Ce livre important, paru en 2018 aux éditions Perrin, est désormais disponible en format de poche. Une bonne occasion de se lancer dans la lecture de ce remarquable travail de l’historien allemand Roman Töppel, qui a également contribué à l’édition critique de Mein Kampf établie par l’Institut d’histoire contemporaine de Munich. Dans cet ouvrage, il analyse la bataille de Koursk, nommée ainsi par les Soviétiques, qui débute le 5 juillet 1943 par l’opération Citadelle et se termine le 23 août lors de la prise de Kharkov par les Russes. Neuf cent mille soldats allemands font alors face à plus de deux millions de soviétiques. Comme l’explique dans la préface Jean Lopez, spécialiste français du front germano-soviétique et traducteur de cet ouvrage, Roman Töppel a entrepris un « assainissement » salutaire de l’historiographie de cette bataille en éliminant les légendes construites par les deux camps – notamment à travers les mémoires des chefs militaires – grâce à la consultation des archives, et a réussi une « percée » en répondant à bien des questions que l’on pouvait encore se poser.

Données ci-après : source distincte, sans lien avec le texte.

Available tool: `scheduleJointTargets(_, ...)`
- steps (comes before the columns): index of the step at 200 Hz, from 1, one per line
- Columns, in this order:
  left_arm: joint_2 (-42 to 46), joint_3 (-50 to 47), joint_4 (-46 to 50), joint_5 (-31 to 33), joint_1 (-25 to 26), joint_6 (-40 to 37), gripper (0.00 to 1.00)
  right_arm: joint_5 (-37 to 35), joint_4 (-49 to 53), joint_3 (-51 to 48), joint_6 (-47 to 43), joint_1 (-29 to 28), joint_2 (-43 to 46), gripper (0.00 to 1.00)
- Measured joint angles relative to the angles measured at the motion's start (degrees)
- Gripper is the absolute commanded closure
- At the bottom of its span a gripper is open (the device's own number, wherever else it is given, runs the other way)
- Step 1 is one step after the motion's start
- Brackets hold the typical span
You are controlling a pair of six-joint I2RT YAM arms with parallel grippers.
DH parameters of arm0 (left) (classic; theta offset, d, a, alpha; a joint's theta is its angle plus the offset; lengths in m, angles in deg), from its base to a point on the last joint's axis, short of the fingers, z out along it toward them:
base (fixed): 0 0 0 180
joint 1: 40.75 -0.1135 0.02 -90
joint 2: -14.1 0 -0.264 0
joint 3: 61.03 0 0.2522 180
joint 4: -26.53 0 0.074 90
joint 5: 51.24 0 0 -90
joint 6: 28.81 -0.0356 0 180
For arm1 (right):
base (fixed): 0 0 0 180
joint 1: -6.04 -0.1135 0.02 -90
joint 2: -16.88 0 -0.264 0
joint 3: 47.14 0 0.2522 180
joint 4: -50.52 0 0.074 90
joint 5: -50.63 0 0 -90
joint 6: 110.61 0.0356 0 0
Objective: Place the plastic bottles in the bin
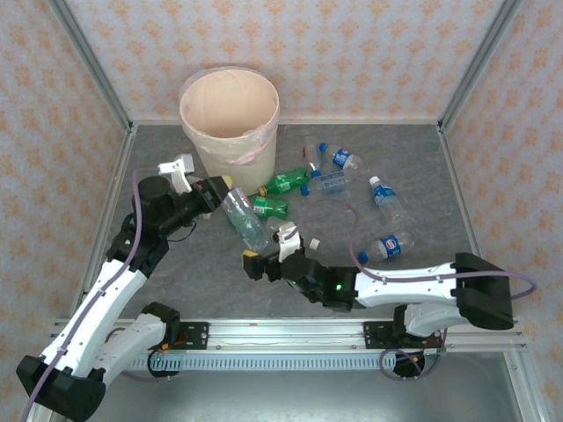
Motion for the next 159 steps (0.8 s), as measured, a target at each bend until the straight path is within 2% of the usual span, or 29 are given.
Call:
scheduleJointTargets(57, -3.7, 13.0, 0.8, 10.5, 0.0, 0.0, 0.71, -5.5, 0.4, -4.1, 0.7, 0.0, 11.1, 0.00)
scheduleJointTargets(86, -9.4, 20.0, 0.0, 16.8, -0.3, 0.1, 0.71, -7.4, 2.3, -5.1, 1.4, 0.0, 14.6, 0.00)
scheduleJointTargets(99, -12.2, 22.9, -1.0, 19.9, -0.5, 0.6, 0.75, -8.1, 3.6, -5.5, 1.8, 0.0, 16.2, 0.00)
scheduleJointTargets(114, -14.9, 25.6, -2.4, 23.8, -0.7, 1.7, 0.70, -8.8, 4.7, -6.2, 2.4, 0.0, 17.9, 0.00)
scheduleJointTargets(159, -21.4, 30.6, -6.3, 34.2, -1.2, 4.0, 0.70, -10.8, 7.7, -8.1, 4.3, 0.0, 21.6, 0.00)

Quasiment la moitié du livre (cent vingt pages) est consacrée à la genèse et à la longue préparation de l’opération. L’auteur remet d’emblée en question certains mythes. Non, Hitler n’a pas repoussé la date de l’opération pour renforcer ses unités en Panzer. Il n’est pas non plus tout à fait à l’origine de la bataille, contrairement à ce que diront certains généraux allemands après la guerre. Hitler souhaitait initialement une offensive plus au sud, dans le Donbass, mais il se laisse convaincre par ses généraux. Tout au long de ses développements, Roman Töppel s’attache à vérifier les chiffres, allant aux meilleures sources allemandes et russes pour en terminer avec les estimations « fantasmagoriques ». Il démontre, par exemple, que le nombre de chars et d’automoteurs allemands présents au début de la bataille a été régulièrement sous-estimé. Il cherche également à mieux établir les pertes des deux camps. Il explique notamment que les Allemands n’ont pas soixante-dix mille tués pendant la phase défensive de Citadelle, mais plutôt dix mille (avec quarante-six mille blessés et deux mille disparus). Son bilan dans ce domaine est par ailleurs édifiant : le rapport entre les pertes subies par les Allemands et celles des Soviétiques est d’un à six. Cette différence est surtout le résultat de la maîtrise tactique de la Wehrmacht et des faiblesses de l’Armée Rouge, elle qui, entre autres, attaque presque toujours par groupes isolés de vingt à trente chars. L’auteur ne dédaigne d’ailleurs pas se plonger dans la technique en étudiant dans le détail certains engins utilisés pendant la bataille. À cette occasion, il souligne que les chasseurs de char Ferdinand ont été beaucoup plus efficaces que ce que l’on a bien voulu dire jusqu’ici. Loin d’une focalisation sur les opérations terrestres, il fait très bien ressortir que Koursk a aussi été un immense affrontement aérien.
À la lecture de ce livre remarquable, on voit bien que Koursk n’a pas été une bataille décisive du point de vue stratégique, mais « un tournant, en ce sens qu’elle rend visible à tous le retournement décisif sur le front de l’est ». Ce qui s’est révélé funeste pour la capacité de combat allemande, ce n’est pas Citadelle « mais l’ensemble des combats de l’année 1943 ».